Author: Skylarm Rose
last update publish date: 2026-04-08 23:42:08

GEORGIA

Waiting for him all night

The night breeze wafted through the windows, fanning my face softly and making it possible for me to breathe.

But it wasn't helping my aching heart and my anxiety. It wasn't helping my overthinking either.

It's been over twelve hours since James and I had that very, painful altercation. He hasn't been home since then. I've been standing here next to the window all afternoon and I watched the sun go down and the crescent moon appear in the sky.  All that time, I was muttering a single prayer.

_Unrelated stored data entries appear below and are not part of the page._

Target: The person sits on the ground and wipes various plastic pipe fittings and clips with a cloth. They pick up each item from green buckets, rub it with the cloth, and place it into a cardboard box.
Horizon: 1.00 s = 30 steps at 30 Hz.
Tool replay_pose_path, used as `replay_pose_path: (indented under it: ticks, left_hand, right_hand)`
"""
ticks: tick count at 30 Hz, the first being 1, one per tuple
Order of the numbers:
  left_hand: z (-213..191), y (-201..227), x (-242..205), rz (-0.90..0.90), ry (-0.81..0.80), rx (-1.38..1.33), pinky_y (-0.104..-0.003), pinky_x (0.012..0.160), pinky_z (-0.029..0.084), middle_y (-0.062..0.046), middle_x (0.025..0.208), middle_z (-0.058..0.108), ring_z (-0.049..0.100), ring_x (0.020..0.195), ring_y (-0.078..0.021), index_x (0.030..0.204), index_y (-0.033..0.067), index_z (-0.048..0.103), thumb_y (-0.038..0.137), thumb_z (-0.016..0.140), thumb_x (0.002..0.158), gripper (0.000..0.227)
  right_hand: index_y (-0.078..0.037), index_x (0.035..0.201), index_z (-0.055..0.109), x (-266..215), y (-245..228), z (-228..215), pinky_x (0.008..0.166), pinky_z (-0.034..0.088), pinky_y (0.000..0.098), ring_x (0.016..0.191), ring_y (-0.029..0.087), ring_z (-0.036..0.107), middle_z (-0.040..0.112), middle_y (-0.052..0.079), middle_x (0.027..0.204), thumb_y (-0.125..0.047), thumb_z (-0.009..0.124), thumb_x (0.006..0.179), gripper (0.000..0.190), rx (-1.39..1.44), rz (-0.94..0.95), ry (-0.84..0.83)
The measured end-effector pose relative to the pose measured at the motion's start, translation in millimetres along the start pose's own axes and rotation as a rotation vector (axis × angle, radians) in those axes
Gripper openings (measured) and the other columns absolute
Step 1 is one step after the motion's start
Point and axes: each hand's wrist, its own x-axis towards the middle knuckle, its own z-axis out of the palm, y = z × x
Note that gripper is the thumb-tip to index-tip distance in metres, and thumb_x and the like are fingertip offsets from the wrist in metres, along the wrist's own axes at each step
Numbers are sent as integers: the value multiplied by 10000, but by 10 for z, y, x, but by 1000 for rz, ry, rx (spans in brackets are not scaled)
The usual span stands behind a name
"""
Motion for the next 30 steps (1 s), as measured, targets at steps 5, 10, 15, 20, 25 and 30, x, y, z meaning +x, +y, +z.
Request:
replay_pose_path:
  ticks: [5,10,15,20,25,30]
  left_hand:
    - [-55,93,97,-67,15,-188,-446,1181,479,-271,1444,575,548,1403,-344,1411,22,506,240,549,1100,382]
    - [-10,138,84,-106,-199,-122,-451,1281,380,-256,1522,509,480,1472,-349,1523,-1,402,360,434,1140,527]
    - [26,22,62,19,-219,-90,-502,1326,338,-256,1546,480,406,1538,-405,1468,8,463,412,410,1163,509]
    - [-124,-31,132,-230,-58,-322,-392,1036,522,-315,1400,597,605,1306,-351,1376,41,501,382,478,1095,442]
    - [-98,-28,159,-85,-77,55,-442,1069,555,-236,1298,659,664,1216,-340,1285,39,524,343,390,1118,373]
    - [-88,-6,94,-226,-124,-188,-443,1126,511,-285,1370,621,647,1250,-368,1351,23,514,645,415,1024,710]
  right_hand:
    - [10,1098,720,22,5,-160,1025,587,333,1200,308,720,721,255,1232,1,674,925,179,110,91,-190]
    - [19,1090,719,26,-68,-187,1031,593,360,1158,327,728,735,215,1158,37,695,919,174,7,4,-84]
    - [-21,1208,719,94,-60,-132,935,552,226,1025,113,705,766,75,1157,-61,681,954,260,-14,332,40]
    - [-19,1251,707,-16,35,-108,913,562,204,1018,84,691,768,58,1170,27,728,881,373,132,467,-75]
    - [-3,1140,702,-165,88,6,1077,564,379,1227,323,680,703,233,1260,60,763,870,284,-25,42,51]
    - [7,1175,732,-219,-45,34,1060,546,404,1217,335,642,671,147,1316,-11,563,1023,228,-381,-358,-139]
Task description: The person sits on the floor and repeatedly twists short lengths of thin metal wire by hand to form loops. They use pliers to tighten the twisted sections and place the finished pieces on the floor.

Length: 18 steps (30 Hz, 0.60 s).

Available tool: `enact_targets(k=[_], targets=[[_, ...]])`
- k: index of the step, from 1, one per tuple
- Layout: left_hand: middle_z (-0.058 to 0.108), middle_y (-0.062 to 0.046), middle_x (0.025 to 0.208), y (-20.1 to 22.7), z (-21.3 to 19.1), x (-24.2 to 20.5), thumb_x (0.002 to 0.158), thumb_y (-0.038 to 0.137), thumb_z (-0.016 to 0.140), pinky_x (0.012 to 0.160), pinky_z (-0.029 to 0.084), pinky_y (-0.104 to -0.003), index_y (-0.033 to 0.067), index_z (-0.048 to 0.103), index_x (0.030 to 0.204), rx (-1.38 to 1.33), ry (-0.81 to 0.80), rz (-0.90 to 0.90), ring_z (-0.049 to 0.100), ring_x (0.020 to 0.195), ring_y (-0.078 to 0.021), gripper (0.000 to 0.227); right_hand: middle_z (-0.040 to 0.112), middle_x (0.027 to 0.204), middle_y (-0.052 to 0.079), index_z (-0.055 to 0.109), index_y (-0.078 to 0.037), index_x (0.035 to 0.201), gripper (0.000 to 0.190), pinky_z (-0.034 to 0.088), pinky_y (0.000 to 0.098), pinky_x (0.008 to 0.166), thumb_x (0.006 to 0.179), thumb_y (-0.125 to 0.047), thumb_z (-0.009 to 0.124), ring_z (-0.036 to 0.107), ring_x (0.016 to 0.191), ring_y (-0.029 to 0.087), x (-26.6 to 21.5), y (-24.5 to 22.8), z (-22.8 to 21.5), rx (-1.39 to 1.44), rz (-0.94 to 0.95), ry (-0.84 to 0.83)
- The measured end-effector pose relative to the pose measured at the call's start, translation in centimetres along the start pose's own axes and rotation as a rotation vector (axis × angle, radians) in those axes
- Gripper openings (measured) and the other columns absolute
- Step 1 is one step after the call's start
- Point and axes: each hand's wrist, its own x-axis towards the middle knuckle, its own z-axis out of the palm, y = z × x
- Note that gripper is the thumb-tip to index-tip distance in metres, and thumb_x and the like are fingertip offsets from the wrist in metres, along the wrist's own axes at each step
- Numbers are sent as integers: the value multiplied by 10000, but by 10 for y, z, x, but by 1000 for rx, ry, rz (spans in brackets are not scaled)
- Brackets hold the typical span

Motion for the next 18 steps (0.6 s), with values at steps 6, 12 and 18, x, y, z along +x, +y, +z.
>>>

‘Please bring him home to me.’

Not because I wanna fight with him or continue interrogating him about Betty. I just need him here. With me. This is his home. This is where he belongs. He shouldn't be out there with whoever.

But then hours have gone by and still no sign of him. I'm almost tearing up now. If it clocks midnight and he still isn't here, I fear I might not be able to hold myself from falling apart.

I know this isn't the first time he's sleeping outside. It's not our first fight either. But something about this one feels a bit too serious and ominous. It feels as if he succeeds in staying outside tonight, then that means I've lost him forever.

That's the thought haunting me. It's killing me, actually.

“Ma'am,” Mercy's soft voice behind me made me turn around softly. She's holding the house telephone.

“Who is it?” My heart kicked at the thought that it could be James. Maybe he wants to apologize. That would be great.

“Your mother-in-law.” She replied, stealing away that brief excitement from me and replacing it with panic.

My mother-in-law. The woman who despises my existence the most. Nothing good has ever come out of ever having a conversation with her.

“Maybe you should talk to her instead, please,” I said to Mercy, with a soft, pleading smile. I don't have the heart to handle my mother-in-law's harsh words right now.

“I was going to but she demanded to speak to you.”

So that means I don't have any choice but to answer the phone. She handed it over and I cleared my throat calmly.

“Good evening, Ma'am.” My voice was all shaky and jittery. My grip on the phone is badly trembling. I can already feel her rage.

“You, good-for-nothing! It took you forever to take the phone from your annoying maid. Didn't it?!” She barked right into my ears.

“I'm sorry, Ma'am. I wasn't close to her…”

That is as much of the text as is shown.